The IIS Smooth Streaming Technical Overview, from Alex Zambelli, Microsoft Corporation, March 2009, describes the IIS Smooth Streaming Technique based on HTTP protocol over TCP/IP connection. The media to be streamed by the Server is previously chopped into chunks representing for example one to ten seconds duration. Then these chunks are encoded according to the H.264/MPEG-4 AVC standard at different bit rates and stored within a MP4 file format container. The mechanism selecting the bit rate according to the network bandwidth fluctuation and requesting seamlessly the corresponding chunks to the server is entirely implemented in the client side through an application code, the Silverlight application. The HTTP Live Streaming supports dynamic switching between streams of different data rates in response to changing connection speeds.
Apple Inc. submitted an Internet Draft to IETF in October 2009 on an HTTP streaming method specification entitled “HTTP Live Streaming draft-pantos-http-live-streaming-02”. The HTTP streaming architecture is based on 3 pillars: a Server, a Distribution, through a Web server or a Web caching system, and a Client. The media to be streamed is a video encoded in H.264 and an audio encoded in AAC. At a server, it is encapsulated in MPEG-TS containers and fragmented into chunks of equal duration with a specific tool named Apple stream segmenter. This tool generates the chunks that are saved into *.ts files and an index file *;m3u8 constituting the chunks playlist. Then a client fetches the index file first thanks to an URL pointer. The index file in turn specifies the location of the available media files, decryption keys, and any alternate streams available. For the selected stream, the client downloads each available media file in sequence.
With such adaptive streaming techniques, the video quality is irregular. A stream acquired by a client chunk after chunk does not have a consistent quality as it is a mix of different bit rate chunks. That video may be stored at the receiver to be replayed later on. Usually with such streaming applications, there is no need to resend the stream over the network as the chunks could have been recorded in a local storage facility. However the series of recorded chunks correspond to the network conditions that were experienced during the streaming session resulting in the non consistent quality of the video.

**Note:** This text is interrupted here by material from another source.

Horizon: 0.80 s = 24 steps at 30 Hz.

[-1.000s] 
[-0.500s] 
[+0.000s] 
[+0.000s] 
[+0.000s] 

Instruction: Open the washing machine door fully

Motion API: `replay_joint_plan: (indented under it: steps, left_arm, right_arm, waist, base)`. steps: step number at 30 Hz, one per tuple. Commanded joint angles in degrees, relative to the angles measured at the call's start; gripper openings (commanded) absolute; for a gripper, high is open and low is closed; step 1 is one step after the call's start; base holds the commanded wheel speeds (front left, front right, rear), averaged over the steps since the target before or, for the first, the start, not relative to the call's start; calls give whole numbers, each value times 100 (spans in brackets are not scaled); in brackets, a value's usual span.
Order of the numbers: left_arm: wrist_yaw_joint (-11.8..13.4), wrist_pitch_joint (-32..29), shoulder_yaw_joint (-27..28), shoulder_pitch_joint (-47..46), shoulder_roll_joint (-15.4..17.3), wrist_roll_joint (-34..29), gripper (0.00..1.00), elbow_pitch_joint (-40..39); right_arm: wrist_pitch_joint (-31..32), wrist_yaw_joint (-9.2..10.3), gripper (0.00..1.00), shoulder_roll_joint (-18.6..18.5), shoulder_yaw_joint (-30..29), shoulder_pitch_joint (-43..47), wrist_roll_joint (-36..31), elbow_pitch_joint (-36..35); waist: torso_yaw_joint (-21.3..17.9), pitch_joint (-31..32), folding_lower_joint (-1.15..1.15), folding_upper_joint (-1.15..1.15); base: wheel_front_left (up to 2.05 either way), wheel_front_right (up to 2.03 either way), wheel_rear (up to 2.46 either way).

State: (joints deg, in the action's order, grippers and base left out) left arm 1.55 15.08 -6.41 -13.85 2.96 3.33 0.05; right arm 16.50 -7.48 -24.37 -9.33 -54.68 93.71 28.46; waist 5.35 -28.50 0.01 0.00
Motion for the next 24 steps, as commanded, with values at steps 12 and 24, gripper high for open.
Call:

A solution to this problem would be to reacquire from the server the chunks corresponding to the low quality chunks. This can be done as a grouped download before the recorded stream is replayed. However this may be time consuming. Another solution is to replace the low quality chunks on-the-fly during the recorded stream playback. There is no guaranty however that the client would get better quality chunks at the time they are needed either. And, both solutions oblige the client to be connected to the server.